Het verweer van vader dat hier in punt 2.4.3 is weergegeven komt er op neer dat vader niet gehouden is om de resterende opbrengst van het StudiePlan, noch het toewijsbare bedrag van € 306,45, aan de zonen uit te keren voor hun studie omdat hij onterecht nog steeds een bijdrage betaalt aan het levensonderhoud van [eiser sub 2 (voornaam)] die voldoende zelf zou verdienen.

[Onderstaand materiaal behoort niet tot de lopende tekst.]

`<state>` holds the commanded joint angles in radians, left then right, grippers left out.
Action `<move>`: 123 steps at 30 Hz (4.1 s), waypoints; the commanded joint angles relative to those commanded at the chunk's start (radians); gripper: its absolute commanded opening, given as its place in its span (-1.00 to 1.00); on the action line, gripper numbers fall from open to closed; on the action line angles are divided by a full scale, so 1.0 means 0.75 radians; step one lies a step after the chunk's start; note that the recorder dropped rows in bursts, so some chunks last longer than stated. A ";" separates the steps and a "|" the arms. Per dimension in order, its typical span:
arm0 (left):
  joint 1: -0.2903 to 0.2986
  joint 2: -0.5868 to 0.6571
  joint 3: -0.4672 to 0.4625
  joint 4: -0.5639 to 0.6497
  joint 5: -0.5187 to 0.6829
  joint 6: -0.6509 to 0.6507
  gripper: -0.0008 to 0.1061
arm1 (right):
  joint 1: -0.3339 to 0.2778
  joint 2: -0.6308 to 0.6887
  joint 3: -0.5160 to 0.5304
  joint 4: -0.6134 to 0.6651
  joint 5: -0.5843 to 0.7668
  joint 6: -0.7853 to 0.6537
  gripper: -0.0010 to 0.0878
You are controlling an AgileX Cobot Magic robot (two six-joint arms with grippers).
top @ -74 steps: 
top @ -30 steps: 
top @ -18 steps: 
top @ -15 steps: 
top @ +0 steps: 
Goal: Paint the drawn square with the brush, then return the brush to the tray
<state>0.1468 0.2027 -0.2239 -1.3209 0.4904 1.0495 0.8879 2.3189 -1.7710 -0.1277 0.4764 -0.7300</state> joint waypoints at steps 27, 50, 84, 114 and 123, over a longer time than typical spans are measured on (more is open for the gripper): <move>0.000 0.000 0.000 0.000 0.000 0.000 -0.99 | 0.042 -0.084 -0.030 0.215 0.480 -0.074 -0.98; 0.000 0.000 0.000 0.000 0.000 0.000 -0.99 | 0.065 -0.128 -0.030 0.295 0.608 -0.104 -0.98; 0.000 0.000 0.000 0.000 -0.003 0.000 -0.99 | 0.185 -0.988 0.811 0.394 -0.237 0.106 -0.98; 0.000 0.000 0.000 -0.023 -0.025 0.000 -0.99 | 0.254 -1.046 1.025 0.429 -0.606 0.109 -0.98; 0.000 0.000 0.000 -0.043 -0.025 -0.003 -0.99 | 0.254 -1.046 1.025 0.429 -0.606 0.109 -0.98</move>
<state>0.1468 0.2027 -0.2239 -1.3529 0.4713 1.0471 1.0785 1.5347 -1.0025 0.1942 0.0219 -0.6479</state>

Dat verweer gaat niet op om de volgende redenen.
3.8.1.
Als vader vindt dat hij te veel aan maandelijkse lasten moet betalen aan [eiser sub 2 (voornaam)] is het aan hem daarvoor een procedure te starten en dit recht te zetten. Bij de beoordeling in een dergelijke procedure geldt een ander beoordelingskader dan in deze procedure. De uitkomsten in beide procedures kunnen wellicht aanleiding geven tot verrekeningen, maar de kantonrechter is niet bevoegd daar een oordeel over te geven en is ook niet in staat de uitkomst van een dergelijke beoordeling te overzien.
3.8.2.
Voor de beoordeling van de vraag of in deze procedure recht bestaat op uitbetaling van de resterende opbrengst van het StudiePlan is niet relevant dat [eiser sub 2 (voornaam)] over eigen financiële middelen beschikt om de studiekosten te voldoen. Voldoende is dat hij studiekosten heeft. Als gezegd: uitgangspunt van punt 4.6 van het convenant is dat de opbrengst van het StudiePlan wordt aangewend ten behoeve van de studiekosten van de zonen en niet bedoeld is voor vader.
Conclusie
3.9.
De conclusie is dat de gevorderde verklaring voor recht zal worden toegewezen zoals in het dictum is opgenomen. Daarnaast zal een bedrag van € 306,45 worden toegewezen. Omdat beide partijen over en weer in het ongelijk zijn gesteld ziet de kantonrechter aanleiding de proceskosten te compenseren in die zin dat ieder der partijen de eigen kosten draagt.

4.De beslissing

De kantonrechter:
4.1.
verklaart voor recht dat de voorziening ABN-AMRO Studieplan met het polisnummer [polisnummer] bestemd is voor de opleiding c.q. schoolkosten voor de zonen;
4.2.
veroordeelt vader om aan de zonen tegen bewijs van kwijting te betalen € 306,45;
4.3.
compenseert de proceskosten in die zin dat elke partij de eigen kosten draagt;
4.4.
verklaart dit vonnis uitvoerbaar bij voorraad;.
4.5.
wijst het meer of anders gevorderde af.
Dit vonnis is gewezen door mr. D.C.P.M. Straver, kantonrechter, en is in aanwezigheid van de griffier in het openbaar uitgesproken op 9 maart 2022.